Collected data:
####
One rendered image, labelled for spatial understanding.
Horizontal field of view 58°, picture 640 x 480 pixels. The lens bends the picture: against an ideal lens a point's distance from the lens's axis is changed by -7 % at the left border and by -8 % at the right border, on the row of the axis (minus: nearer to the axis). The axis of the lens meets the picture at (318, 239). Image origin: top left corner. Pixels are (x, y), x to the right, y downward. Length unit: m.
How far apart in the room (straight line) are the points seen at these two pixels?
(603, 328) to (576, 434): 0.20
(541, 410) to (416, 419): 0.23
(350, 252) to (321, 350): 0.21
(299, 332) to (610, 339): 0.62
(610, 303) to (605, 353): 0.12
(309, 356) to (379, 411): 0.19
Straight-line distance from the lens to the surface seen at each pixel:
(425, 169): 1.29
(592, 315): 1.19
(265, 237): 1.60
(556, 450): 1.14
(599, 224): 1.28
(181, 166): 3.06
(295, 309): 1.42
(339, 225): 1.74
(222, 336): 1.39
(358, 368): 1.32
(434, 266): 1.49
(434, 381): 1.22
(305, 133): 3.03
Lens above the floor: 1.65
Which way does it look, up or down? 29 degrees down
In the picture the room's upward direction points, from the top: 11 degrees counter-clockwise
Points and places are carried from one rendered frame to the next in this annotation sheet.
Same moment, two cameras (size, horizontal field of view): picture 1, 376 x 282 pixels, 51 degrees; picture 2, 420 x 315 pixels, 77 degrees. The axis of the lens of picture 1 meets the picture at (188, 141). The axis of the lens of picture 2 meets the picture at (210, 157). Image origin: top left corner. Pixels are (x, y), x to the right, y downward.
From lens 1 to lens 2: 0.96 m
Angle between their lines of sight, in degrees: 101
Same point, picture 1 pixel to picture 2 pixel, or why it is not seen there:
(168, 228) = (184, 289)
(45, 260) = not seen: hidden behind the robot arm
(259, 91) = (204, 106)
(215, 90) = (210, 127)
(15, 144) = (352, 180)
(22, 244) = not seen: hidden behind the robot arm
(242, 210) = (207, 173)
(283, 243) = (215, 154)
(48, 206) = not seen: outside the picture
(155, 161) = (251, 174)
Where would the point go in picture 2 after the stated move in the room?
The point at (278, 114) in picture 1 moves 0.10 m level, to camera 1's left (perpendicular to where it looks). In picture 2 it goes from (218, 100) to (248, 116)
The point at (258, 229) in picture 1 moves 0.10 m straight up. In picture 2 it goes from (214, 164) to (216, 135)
####
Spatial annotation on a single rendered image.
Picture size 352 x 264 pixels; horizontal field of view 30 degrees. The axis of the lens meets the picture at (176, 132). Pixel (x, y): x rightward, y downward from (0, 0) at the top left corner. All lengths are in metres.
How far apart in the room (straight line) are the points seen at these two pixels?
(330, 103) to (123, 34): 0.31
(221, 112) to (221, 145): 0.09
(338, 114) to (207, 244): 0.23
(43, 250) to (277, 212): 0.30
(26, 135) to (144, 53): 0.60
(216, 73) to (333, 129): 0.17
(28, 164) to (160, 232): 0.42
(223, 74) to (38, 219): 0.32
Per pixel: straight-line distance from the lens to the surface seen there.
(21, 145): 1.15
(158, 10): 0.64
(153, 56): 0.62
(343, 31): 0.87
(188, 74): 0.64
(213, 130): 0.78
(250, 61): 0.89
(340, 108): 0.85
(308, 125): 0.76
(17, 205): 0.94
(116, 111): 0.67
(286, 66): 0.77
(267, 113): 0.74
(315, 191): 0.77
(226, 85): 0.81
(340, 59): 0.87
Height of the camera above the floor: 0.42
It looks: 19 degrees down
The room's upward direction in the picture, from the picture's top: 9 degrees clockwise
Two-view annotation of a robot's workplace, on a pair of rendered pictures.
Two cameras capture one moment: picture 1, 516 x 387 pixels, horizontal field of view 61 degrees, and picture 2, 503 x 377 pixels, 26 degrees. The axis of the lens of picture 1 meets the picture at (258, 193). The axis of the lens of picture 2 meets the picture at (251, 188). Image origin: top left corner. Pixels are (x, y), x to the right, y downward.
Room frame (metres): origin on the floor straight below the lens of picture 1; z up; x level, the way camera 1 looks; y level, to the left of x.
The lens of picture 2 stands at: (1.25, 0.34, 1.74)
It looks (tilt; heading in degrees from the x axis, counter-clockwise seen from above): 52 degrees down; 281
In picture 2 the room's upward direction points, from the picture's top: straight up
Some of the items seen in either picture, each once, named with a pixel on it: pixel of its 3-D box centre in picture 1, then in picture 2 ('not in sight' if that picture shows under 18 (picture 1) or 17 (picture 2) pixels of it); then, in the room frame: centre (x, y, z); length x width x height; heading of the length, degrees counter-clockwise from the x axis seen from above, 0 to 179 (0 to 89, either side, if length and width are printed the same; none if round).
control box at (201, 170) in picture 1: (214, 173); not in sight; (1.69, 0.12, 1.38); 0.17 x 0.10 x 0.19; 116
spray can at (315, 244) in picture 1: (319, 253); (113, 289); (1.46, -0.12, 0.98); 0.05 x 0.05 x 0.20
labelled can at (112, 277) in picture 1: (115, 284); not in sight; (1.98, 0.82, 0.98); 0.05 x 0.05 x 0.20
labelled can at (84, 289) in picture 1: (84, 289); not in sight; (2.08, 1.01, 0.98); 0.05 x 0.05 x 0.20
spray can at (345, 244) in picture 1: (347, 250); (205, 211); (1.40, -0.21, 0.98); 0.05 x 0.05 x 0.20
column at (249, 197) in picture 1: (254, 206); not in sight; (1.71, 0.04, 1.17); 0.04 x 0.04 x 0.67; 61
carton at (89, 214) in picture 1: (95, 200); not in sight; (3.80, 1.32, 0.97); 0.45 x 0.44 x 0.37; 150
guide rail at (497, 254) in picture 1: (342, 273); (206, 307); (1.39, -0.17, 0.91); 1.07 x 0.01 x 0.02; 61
####
> [What is needed]: Would you print, exactly as written, every line above from the one holding "(226, 85): 0.81" through the one holding "Two-view annotation of", with both included and no other lines?

> [Task output]:
(226, 85): 0.81
(340, 59): 0.87
Height of the camera above the floor: 0.42
It looks: 19 degrees down
The room's upward direction in the picture, from the picture's top: 9 degrees clockwise
Two-view annotation of a robot's workplace, on a pair of rendered pictures.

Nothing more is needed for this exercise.